• Description of the task:
Look through the records below and collect all lines that hold the string "green".

• Study material:
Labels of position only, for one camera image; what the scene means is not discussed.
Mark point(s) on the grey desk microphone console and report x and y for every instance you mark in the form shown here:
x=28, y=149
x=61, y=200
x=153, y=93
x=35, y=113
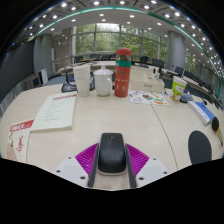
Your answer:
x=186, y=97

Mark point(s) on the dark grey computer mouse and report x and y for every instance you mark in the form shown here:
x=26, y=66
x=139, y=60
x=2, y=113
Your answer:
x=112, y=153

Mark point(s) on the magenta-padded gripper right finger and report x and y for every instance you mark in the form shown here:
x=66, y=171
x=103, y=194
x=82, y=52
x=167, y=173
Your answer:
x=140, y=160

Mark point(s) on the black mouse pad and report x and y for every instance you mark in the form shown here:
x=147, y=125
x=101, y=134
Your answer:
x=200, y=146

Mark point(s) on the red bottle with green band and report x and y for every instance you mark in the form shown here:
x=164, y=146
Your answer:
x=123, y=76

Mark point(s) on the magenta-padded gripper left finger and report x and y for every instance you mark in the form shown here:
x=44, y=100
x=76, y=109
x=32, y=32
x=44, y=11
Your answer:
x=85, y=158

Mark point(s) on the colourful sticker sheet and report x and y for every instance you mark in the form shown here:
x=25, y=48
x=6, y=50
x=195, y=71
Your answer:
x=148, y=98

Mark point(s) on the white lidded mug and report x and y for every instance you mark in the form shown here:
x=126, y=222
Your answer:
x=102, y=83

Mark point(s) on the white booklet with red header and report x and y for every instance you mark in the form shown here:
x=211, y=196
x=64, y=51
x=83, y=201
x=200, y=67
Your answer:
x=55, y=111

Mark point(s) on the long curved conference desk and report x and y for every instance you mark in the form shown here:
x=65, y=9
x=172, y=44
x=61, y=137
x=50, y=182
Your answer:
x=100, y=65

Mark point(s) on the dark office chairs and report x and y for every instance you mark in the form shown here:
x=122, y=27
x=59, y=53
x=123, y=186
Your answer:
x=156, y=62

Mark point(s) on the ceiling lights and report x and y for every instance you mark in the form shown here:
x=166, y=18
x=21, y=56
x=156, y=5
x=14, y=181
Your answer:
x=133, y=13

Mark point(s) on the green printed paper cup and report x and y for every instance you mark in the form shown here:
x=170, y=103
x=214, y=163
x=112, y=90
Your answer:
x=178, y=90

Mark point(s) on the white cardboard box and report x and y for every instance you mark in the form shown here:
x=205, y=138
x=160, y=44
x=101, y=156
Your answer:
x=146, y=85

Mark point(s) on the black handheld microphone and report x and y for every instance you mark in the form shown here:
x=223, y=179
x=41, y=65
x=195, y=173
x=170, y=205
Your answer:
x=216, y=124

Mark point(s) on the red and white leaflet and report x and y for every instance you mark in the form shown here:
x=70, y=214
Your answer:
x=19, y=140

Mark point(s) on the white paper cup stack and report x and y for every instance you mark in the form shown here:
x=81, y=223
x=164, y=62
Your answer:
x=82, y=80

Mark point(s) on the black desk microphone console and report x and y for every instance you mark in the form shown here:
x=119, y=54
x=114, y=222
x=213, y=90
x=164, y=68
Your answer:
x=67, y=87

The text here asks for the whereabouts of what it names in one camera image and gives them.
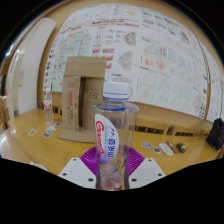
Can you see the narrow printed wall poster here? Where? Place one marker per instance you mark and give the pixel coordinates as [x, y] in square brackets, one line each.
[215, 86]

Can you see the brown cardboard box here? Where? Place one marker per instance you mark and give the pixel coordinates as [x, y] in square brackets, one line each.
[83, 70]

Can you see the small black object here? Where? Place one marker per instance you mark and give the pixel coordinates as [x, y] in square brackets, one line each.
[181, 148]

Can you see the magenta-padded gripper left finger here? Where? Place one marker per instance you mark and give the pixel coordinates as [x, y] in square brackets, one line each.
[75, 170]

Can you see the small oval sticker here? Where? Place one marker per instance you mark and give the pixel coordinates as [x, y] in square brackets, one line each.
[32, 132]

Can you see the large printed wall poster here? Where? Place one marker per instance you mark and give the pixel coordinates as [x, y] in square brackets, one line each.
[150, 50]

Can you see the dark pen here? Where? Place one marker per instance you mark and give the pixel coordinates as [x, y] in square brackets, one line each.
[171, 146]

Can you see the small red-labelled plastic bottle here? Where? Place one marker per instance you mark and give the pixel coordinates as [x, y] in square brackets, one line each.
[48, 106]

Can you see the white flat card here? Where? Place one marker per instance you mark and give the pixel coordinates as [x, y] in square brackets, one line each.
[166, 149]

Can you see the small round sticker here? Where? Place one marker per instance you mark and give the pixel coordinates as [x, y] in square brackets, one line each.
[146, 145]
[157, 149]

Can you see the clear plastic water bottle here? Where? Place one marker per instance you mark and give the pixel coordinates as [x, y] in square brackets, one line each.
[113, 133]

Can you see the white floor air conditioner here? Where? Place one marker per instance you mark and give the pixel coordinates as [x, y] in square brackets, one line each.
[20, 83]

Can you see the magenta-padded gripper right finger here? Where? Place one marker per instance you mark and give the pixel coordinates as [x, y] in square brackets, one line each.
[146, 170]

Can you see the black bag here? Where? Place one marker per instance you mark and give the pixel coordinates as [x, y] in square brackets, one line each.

• Reply to the task:
Mark point(s) on the red bottle with green band and report x and y for every instance you mark in the form shown here:
Mark point(s) on the green printed paper cup and report x and y for every instance you mark in the form shown here:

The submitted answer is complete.